Brief -> From the listing below, set down exactly the lines between the one holding "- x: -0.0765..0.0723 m" and the one holding "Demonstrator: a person", inclusive. No other line is wanted.

Supplied entries ->
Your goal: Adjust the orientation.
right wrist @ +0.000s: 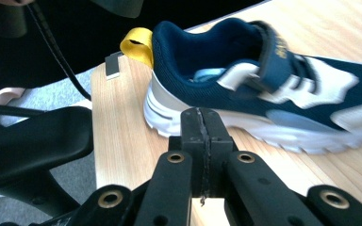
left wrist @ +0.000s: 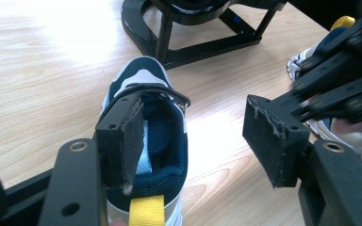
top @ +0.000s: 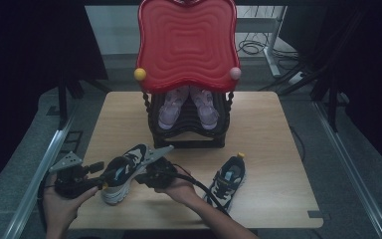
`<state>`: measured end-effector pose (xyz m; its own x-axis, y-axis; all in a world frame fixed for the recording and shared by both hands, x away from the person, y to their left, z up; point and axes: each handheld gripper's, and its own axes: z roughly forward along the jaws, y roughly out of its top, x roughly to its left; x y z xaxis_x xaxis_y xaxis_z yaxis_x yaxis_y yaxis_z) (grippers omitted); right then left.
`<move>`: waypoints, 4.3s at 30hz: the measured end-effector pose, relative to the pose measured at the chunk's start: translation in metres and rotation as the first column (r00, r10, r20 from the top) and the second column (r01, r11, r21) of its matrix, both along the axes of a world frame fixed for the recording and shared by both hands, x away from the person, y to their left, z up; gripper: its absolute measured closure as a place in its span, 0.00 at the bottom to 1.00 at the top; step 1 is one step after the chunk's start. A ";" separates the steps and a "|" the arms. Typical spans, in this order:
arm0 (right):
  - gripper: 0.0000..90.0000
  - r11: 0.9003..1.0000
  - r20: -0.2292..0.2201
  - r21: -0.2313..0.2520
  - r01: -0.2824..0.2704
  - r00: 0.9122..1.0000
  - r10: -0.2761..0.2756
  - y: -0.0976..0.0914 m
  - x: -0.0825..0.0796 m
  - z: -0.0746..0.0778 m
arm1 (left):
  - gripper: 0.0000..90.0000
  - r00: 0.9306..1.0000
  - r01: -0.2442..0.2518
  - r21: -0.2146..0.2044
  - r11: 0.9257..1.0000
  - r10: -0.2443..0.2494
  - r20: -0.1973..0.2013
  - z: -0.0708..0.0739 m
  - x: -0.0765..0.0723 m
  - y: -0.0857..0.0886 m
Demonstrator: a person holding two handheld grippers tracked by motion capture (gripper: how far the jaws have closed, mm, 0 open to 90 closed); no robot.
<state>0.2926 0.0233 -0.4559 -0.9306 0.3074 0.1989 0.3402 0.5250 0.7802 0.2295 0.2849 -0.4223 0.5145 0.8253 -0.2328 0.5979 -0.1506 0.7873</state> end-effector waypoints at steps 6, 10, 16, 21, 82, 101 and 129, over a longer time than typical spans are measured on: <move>1.00 0.998 0.022 0.048 0.042 0.999 -0.043 -0.043 -0.011 0.011 | 0.43 1.000 0.008 0.002 1.000 -0.008 -0.003 0.000 0.000 -0.005; 1.00 0.994 0.031 0.076 0.078 0.996 -0.081 -0.070 -0.015 0.014 | 0.43 1.000 0.014 0.010 1.000 -0.014 -0.004 0.000 0.001 -0.009; 1.00 0.984 0.028 0.104 0.148 0.988 -0.152 -0.111 -0.019 0.012 | 0.43 1.000 0.022 0.014 1.000 -0.022 -0.006 -0.002 0.002 -0.014; 1.00 0.973 0.041 0.112 0.204 0.977 -0.209 -0.143 -0.022 0.010 | 0.43 0.999 0.031 0.017 0.999 -0.030 -0.013 -0.003 0.003 -0.019; 1.00 0.919 0.002 0.012 0.394 0.919 -0.394 -0.266 -0.089 -0.056 | 0.43 0.994 0.105 0.015 0.994 -0.105 -0.013 -0.004 0.015 -0.036; 1.00 0.931 0.011 -0.002 0.365 0.931 -0.365 -0.254 -0.084 -0.059 | 0.44 0.996 0.092 0.019 0.996 -0.092 -0.015 -0.005 0.010 -0.034; 1.00 0.950 0.016 -0.019 0.311 0.950 -0.311 -0.235 -0.088 -0.062 | 0.43 0.996 0.092 0.020 0.996 -0.092 -0.020 -0.005 0.010 -0.031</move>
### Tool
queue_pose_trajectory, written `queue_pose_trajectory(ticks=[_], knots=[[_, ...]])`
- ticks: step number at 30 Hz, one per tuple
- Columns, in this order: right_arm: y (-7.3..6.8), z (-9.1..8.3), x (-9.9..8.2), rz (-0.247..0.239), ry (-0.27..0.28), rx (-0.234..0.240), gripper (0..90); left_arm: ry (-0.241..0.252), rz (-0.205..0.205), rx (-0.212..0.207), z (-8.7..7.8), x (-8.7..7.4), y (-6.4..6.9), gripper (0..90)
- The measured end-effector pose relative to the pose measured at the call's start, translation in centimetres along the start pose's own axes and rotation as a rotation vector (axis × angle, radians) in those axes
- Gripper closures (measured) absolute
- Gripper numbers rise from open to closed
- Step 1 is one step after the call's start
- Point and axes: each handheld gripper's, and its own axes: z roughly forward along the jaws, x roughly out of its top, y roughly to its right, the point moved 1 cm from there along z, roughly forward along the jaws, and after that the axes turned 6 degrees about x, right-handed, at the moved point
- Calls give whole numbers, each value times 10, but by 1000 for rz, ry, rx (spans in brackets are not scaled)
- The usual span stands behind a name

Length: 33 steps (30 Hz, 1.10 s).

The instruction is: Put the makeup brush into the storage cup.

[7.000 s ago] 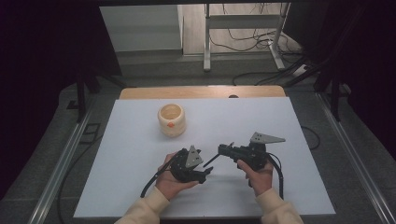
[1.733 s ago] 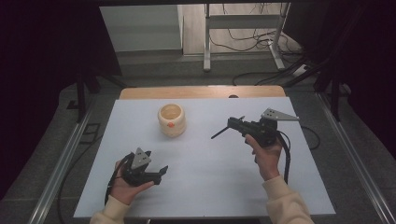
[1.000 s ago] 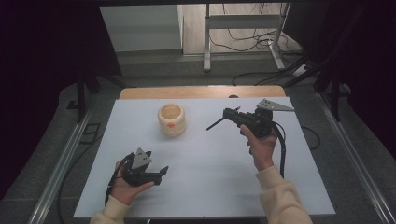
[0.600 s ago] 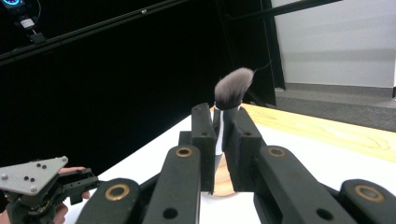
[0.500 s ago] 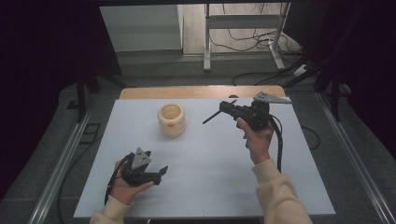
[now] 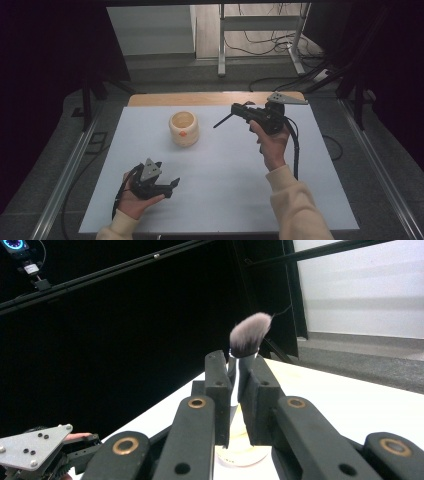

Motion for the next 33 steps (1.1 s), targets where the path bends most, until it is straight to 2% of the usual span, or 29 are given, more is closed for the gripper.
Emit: queue_pose_trajectory(ticks=[18,33], knots=[[3,15,10,9,3,0,825,8,-5,-1,-1,0,-1,157],[12,32,8,37,-8,-13,825,5,-1,-1,-1,0,-1,157]])
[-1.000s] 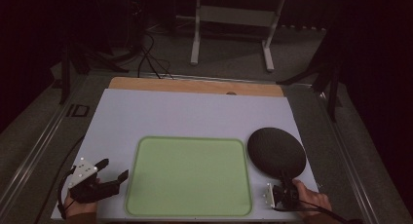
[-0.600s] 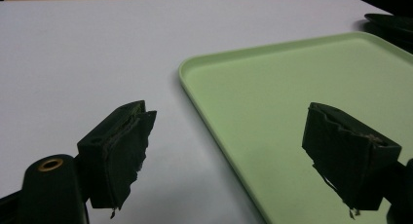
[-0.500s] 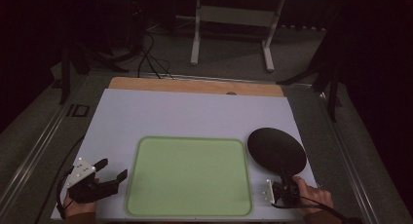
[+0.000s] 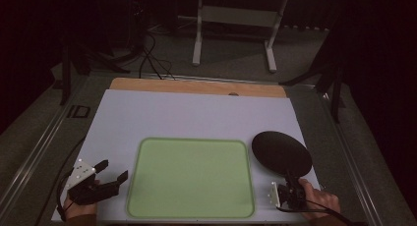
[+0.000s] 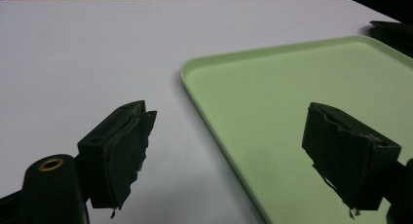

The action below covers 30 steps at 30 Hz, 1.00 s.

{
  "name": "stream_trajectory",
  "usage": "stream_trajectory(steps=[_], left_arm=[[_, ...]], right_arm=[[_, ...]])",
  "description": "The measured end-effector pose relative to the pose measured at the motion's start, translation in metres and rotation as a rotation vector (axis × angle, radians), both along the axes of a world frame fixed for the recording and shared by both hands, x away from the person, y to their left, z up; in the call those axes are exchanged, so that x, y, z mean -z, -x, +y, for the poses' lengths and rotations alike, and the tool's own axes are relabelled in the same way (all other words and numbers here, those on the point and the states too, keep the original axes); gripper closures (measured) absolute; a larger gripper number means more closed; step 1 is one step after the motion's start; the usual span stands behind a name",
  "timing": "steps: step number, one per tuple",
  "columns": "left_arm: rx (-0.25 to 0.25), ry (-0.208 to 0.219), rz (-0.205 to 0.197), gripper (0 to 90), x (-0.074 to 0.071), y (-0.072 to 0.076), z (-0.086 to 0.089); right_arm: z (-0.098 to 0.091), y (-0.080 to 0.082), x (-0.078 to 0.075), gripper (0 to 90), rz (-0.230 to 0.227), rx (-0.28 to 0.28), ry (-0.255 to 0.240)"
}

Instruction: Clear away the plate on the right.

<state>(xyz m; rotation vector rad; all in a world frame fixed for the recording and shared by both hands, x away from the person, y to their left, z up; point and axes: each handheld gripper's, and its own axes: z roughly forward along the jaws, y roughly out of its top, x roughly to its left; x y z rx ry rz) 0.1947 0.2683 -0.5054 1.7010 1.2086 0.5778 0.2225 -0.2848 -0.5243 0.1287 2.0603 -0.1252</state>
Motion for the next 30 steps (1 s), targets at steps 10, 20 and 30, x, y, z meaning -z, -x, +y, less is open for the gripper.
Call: stream_trajectory(steps=[10, 20, 30], left_arm=[[-0.002, 0.003, 0.001, 17.2, 0.000, 0.000, 0.000], [-0.002, 0.007, 0.001, 17.3, 0.000, 0.000, 0.001], [-0.003, 0.010, 0.001, 17.3, 0.000, 0.000, 0.001]], right_arm=[[0.002, 0.005, -0.011, 81.8, -0.030, -0.012, 0.003], [0.009, 0.017, -0.025, 79.9, -0.082, -0.042, -0.005], [0.024, 0.024, -0.039, 80.1, -0.122, -0.106, -0.013]])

Written response ->
  - x: -0.0765..0.0723 m
  - y: -0.0857..0.0886 m
Demonstrator: a person holding two handheld grippers tracked by motion capture (gripper: how far the jaws have closed, mm, 0 open to 90 closed); no robot.

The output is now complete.